=== DIRECTIONS ===
Find the word "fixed" in the listing; pull out each line holding it.

# # #

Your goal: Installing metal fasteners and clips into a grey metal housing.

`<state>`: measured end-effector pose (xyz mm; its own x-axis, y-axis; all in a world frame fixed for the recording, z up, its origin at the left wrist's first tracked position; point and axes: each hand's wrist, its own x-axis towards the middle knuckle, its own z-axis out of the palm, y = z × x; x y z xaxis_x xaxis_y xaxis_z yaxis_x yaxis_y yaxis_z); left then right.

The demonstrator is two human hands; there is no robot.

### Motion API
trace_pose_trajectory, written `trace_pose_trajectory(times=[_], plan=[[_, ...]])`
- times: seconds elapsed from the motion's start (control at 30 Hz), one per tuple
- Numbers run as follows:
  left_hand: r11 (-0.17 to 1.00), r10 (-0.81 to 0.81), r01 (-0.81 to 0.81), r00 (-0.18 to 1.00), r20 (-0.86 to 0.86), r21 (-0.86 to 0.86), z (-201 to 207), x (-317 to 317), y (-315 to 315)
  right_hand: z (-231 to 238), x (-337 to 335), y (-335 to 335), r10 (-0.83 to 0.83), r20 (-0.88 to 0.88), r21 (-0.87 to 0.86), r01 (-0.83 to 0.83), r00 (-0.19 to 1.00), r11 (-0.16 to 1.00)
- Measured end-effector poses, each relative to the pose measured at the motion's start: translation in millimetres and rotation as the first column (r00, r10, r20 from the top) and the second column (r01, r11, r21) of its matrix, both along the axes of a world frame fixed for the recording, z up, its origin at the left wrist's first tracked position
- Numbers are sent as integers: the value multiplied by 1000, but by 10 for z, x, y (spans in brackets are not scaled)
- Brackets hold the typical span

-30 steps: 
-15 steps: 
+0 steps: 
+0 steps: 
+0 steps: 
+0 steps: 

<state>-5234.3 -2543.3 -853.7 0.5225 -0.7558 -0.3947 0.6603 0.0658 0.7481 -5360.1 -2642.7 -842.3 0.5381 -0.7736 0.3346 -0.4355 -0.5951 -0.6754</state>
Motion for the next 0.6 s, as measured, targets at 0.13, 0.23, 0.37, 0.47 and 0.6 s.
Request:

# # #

=== EXERCISE RESPONSE ===
`<state>`: measured end-effector pose (xyz mm; its own x-axis, y-axis; all in a world frame fixed for the recording, z up, its origin at the left wrist's first tracked position; point and axes: each hand's wrist, its own x-axis towards the middle knuckle, its own z-axis out of the palm, y = z × x; x y z xaxis_x xaxis_y xaxis_z yaxis_x yaxis_y yaxis_z); left then right.
- Measured end-effector poses, each relative to the pose measured at the motion's start: translation in millimetres and rotation as the first column (r00, r10, r20 from the top) and the second column (r01, r11, r21) of its matrix, both along the axes of a world frame fixed for the recording, z up, its origin at the left wrist's first tracked position

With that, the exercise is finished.